◆ **DATASET EXCERPTS**:
-- Opening Marker --
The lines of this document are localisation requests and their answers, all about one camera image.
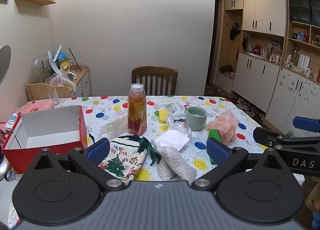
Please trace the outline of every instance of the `doorway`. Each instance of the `doorway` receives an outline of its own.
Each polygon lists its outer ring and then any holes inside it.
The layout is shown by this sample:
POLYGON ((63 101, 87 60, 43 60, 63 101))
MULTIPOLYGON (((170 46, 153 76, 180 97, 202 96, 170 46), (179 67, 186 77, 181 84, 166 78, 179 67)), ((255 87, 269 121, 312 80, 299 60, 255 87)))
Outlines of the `doorway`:
POLYGON ((215 65, 216 65, 216 61, 215 61, 216 55, 214 54, 214 51, 215 51, 216 38, 217 38, 219 1, 221 1, 221 0, 215 0, 215 3, 214 3, 213 32, 212 32, 211 52, 210 52, 210 59, 209 59, 209 66, 208 66, 208 72, 207 72, 206 85, 210 85, 211 76, 212 76, 212 73, 215 70, 215 65))

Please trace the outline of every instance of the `christmas bag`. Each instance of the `christmas bag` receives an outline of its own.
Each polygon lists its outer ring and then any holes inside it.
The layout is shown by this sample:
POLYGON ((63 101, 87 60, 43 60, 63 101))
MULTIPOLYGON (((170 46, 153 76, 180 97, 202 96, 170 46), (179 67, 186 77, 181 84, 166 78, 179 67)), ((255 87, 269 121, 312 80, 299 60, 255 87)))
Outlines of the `christmas bag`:
POLYGON ((99 167, 109 172, 118 179, 129 182, 134 180, 139 169, 148 154, 151 155, 152 165, 160 156, 157 154, 150 142, 145 138, 136 135, 120 136, 110 141, 110 152, 100 163, 99 167))

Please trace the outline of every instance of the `red box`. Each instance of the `red box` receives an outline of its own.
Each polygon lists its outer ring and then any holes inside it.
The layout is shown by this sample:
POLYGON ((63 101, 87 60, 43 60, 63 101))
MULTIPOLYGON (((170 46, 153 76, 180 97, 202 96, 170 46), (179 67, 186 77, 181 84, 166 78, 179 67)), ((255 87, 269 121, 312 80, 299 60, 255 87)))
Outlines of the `red box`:
POLYGON ((44 147, 54 154, 67 153, 75 147, 87 148, 87 129, 81 106, 18 116, 2 151, 16 173, 22 174, 44 147))

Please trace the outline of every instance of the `orange juice bottle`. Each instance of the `orange juice bottle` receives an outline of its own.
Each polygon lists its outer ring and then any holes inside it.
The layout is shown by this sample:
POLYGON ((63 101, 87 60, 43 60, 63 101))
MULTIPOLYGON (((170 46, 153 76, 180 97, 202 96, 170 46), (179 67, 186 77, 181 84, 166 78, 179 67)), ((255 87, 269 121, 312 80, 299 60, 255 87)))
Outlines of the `orange juice bottle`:
POLYGON ((147 97, 142 84, 132 84, 128 96, 128 132, 142 135, 147 130, 147 97))

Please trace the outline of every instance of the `green ribbon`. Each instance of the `green ribbon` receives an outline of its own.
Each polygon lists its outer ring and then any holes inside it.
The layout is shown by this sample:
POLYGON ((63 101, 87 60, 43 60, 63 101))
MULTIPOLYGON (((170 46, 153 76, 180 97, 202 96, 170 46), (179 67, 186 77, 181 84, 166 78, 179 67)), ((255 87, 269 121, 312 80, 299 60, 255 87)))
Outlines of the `green ribbon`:
POLYGON ((151 143, 148 141, 147 138, 142 137, 140 138, 137 135, 125 135, 125 136, 119 136, 118 138, 129 138, 130 140, 134 141, 134 142, 138 142, 140 147, 138 148, 138 153, 143 152, 145 149, 149 150, 150 155, 151 155, 151 164, 153 165, 157 159, 157 164, 159 164, 160 160, 161 160, 161 156, 156 153, 156 151, 153 149, 151 143))

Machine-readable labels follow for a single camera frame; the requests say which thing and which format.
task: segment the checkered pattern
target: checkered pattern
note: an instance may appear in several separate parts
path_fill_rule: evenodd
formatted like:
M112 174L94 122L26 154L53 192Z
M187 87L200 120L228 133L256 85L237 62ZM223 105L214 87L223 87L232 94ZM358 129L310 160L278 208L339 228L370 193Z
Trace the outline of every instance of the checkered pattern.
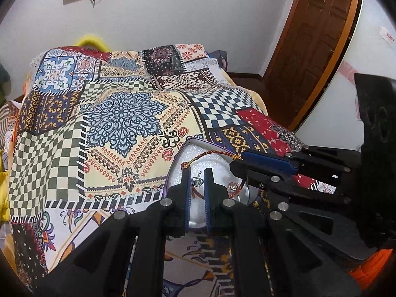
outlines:
M12 216L38 214L46 199L78 199L81 119L38 136L22 134L9 178Z
M204 95L186 93L208 128L242 125L236 110L253 107L259 111L251 96L243 89L221 89Z
M150 91L157 89L149 80L142 77L128 78L126 81L92 81L85 85L80 103L95 102L100 95L110 88L120 88L130 91Z

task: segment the door frame
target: door frame
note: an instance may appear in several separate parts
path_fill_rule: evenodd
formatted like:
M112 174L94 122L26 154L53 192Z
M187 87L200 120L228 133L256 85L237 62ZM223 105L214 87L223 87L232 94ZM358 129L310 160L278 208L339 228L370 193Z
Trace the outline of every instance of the door frame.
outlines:
M297 8L298 1L299 0L293 0L292 7L291 7L289 15L288 15L288 19L286 20L286 23L283 28L282 34L280 35L278 44L276 45L276 48L272 55L271 61L269 62L268 67L267 67L265 74L263 76L262 81L264 84L268 81L269 75L274 67L276 59L278 58L279 52L280 52L282 45L286 39L287 33L288 33L290 25L292 23L294 13ZM288 129L290 131L295 130L296 127L302 123L303 119L312 111L314 105L316 104L317 99L322 94L324 88L328 85L330 80L333 78L333 76L335 74L335 69L336 69L335 67L339 64L340 58L343 57L343 55L345 53L344 47L349 42L348 40L351 39L351 29L354 25L356 12L359 11L358 5L359 5L359 0L351 0L351 4L349 7L348 15L346 17L344 28L342 30L340 39L338 40L338 43L337 43L336 47L334 48L334 52L330 58L330 61L327 64L326 68L324 69L323 74L320 77L318 83L316 84L314 90L311 92L311 95L308 97L305 104L302 106L302 108L300 109L300 111L298 112L296 117L294 117L293 121L288 126Z

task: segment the blue floral tile pattern
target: blue floral tile pattern
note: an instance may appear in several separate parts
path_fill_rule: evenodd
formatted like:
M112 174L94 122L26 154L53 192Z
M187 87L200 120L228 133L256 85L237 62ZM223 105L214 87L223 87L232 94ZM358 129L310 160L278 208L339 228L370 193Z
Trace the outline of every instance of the blue floral tile pattern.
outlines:
M137 143L136 136L147 137L162 133L160 115L168 107L151 100L149 93L116 92L87 113L89 147L103 147L110 143L124 158Z
M93 74L84 74L75 72L73 75L71 89L80 89L84 86L85 81L92 81L94 79Z
M41 91L57 93L68 90L72 84L77 57L44 59L36 74L36 86Z
M93 74L96 59L79 57L76 63L76 72Z

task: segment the white foam insert
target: white foam insert
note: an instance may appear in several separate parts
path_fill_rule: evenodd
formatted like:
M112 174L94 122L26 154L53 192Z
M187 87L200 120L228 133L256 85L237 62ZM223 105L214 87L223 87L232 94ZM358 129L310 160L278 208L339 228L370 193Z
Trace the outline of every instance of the white foam insert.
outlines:
M188 162L192 160L194 157L199 154L208 151L203 147L198 145L187 145L183 148L183 151L179 154L176 159L175 168L170 171L169 175L169 186L173 186L176 184L180 184L181 182L181 164L183 162ZM224 185L228 187L229 182L237 182L241 183L241 179L235 177L230 172L229 161L226 160L226 156L220 154L208 154L204 157L198 159L190 165L191 177L198 176L198 173L201 171L200 178L203 179L203 172L207 167L212 168L213 171L213 179L215 183ZM196 190L204 195L204 185L197 188ZM233 197L234 200L240 201L244 204L247 204L249 198L249 190L245 185L240 195ZM201 228L206 225L206 217L205 217L205 201L199 197L191 198L191 208L190 208L190 228Z

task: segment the red patterned fabric
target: red patterned fabric
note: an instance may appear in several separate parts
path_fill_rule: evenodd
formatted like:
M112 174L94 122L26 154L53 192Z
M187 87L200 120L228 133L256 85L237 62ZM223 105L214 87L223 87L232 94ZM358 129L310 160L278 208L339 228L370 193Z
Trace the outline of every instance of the red patterned fabric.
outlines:
M94 58L97 58L97 59L101 59L101 60L104 60L104 61L108 61L108 59L110 57L110 53L109 52L102 52L102 51L98 51L98 50L85 49L85 48L78 47L78 46L59 47L59 49L63 49L63 50L66 50L66 51L77 51L77 52L80 52L80 53L85 54L87 56L94 57Z
M301 150L302 143L293 133L256 109L238 110L236 114L260 132L279 156ZM310 188L315 183L313 178L301 174L294 176L294 179L304 188Z

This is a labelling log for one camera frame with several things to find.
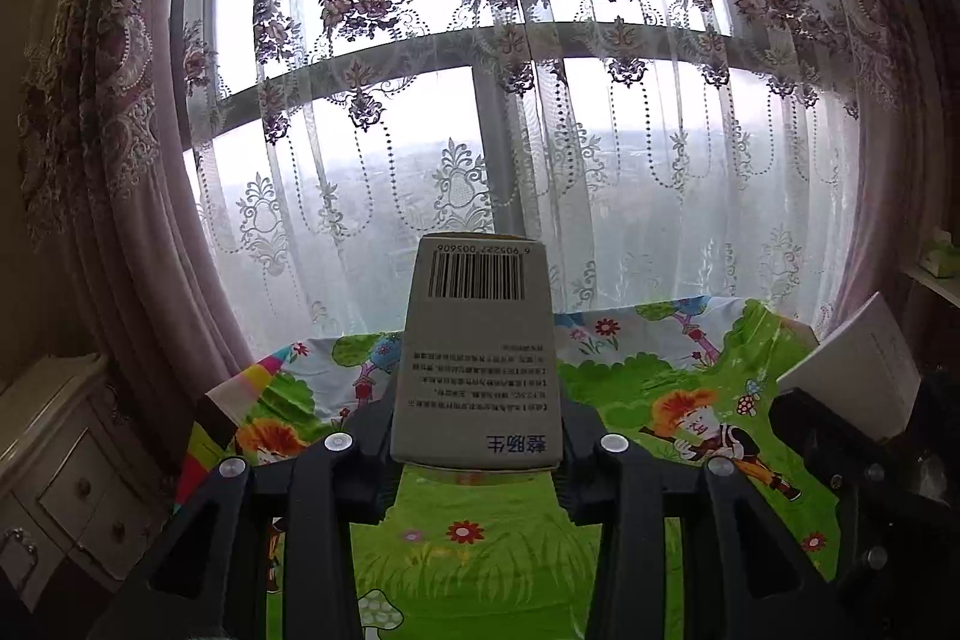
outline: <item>shelf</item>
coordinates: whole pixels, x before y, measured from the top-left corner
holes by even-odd
[[[936,295],[947,299],[954,307],[960,308],[960,277],[934,277],[920,266],[909,266],[904,269],[904,273],[920,285],[928,287]]]

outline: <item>drape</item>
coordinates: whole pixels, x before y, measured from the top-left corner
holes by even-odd
[[[430,231],[539,239],[556,311],[755,296],[818,333],[890,265],[922,43],[887,0],[182,3],[184,159],[258,350],[400,328]]]
[[[170,0],[37,0],[22,196],[86,323],[176,461],[195,400],[251,360],[182,166]]]

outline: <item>sheer curtain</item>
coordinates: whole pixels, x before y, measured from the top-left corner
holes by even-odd
[[[829,322],[861,95],[892,102],[844,0],[181,2],[184,158],[256,351],[402,328],[449,230],[544,242],[556,311]]]

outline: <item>wall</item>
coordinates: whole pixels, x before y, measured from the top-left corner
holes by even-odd
[[[0,0],[0,389],[45,353],[93,350],[54,249],[35,254],[20,201],[16,116],[32,0]]]

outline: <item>cartoon boy with orange hair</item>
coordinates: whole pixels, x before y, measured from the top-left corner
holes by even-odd
[[[745,475],[755,477],[771,490],[781,492],[790,501],[797,499],[800,491],[786,482],[783,475],[760,461],[760,447],[750,434],[738,426],[720,423],[712,407],[716,399],[717,392],[713,389],[670,391],[651,405],[653,429],[643,427],[640,431],[672,442],[680,458],[685,461],[699,461],[706,456],[726,456]],[[701,439],[700,444],[691,445],[685,439],[674,437],[677,429],[696,435]]]

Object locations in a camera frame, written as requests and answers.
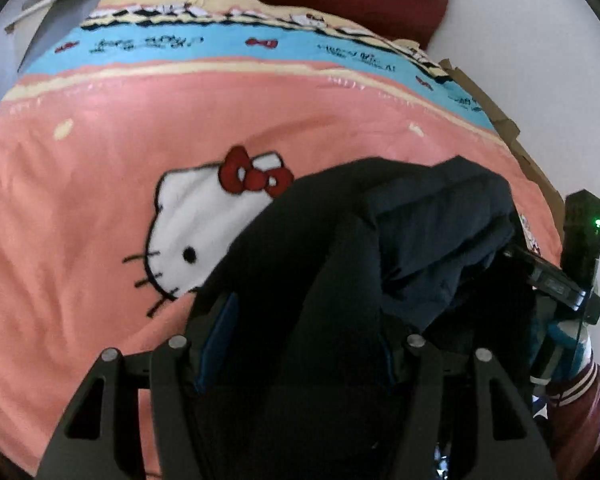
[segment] small bow print
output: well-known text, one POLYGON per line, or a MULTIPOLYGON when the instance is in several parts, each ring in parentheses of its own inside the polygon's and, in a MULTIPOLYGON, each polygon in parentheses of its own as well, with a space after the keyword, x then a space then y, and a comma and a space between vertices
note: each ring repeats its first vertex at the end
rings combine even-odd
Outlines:
POLYGON ((68 43, 65 43, 64 45, 57 47, 54 50, 54 53, 57 54, 58 52, 62 52, 63 50, 68 50, 69 48, 73 48, 78 43, 80 43, 80 41, 69 41, 68 43))
POLYGON ((266 48, 276 48, 278 46, 278 40, 256 40, 255 38, 249 38, 244 43, 249 46, 262 45, 266 48))
POLYGON ((422 79, 420 79, 418 76, 416 76, 416 81, 418 83, 420 83, 422 86, 426 86, 429 90, 431 90, 433 92, 433 86, 431 86, 429 83, 427 83, 426 81, 423 81, 422 79))
POLYGON ((245 191, 264 190, 270 197, 277 198, 293 182, 294 176, 287 168, 266 171, 254 168, 247 150, 234 146, 220 165, 218 179, 227 193, 240 195, 245 191))

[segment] red sleeve
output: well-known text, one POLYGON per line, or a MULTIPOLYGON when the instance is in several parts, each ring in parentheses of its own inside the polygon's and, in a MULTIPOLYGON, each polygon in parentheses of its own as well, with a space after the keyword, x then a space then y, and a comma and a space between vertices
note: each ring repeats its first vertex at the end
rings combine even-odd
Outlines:
POLYGON ((549 384, 549 449, 558 478, 574 480, 600 444, 600 365, 590 362, 567 383, 549 384))

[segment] striped cuff
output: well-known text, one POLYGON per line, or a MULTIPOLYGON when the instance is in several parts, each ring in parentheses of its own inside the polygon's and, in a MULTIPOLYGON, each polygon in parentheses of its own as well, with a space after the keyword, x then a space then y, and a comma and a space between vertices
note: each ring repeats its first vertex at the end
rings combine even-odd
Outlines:
POLYGON ((600 365, 596 364, 592 359, 571 381, 557 384, 549 383, 546 388, 549 403, 554 407, 558 407, 575 402, 589 391, 596 383, 599 375, 600 365))

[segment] hello kitty blanket
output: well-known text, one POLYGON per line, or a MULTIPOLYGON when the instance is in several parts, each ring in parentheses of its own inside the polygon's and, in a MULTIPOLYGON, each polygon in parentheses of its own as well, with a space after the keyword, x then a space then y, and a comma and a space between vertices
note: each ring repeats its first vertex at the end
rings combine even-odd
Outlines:
MULTIPOLYGON (((99 352, 153 349, 295 178, 462 155, 560 241, 475 101, 407 40, 257 0, 102 0, 0 104, 0 450, 35 473, 99 352)), ((141 397, 149 476, 159 468, 141 397)))

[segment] black jacket
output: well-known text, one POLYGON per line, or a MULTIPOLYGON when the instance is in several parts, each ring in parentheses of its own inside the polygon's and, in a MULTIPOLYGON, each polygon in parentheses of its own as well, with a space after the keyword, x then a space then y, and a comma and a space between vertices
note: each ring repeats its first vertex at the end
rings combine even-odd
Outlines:
MULTIPOLYGON (((218 477, 378 478, 404 415, 382 316, 461 326, 453 316, 471 295, 458 292, 484 279, 515 217, 506 180, 459 157, 432 168, 371 158, 295 181, 237 237, 192 311, 225 290, 240 299, 219 386, 198 409, 218 477)), ((477 311, 517 317, 491 300, 477 311)), ((497 342, 488 317, 472 322, 497 342)), ((442 325, 436 344, 453 339, 442 325)))
-- Closing Marker --
◆ **EXERCISE INSTRUCTIONS**: Considering only the material above, set down every line from the one with "[segment] red sleeve" to the one with "[segment] striped cuff", inclusive, exactly as written.

◆ **REPLY**:
[segment] red sleeve
output: well-known text, one POLYGON per line, or a MULTIPOLYGON when the instance is in several parts, each ring in parentheses of its own inside the polygon's and, in a MULTIPOLYGON, each polygon in parentheses of its own as well, with a space after the keyword, x then a space then y, and a comma and a space between vertices
note: each ring repeats its first vertex at the end
rings combine even-odd
Outlines:
POLYGON ((549 384, 549 449, 558 478, 574 480, 600 444, 600 365, 590 362, 567 383, 549 384))

[segment] striped cuff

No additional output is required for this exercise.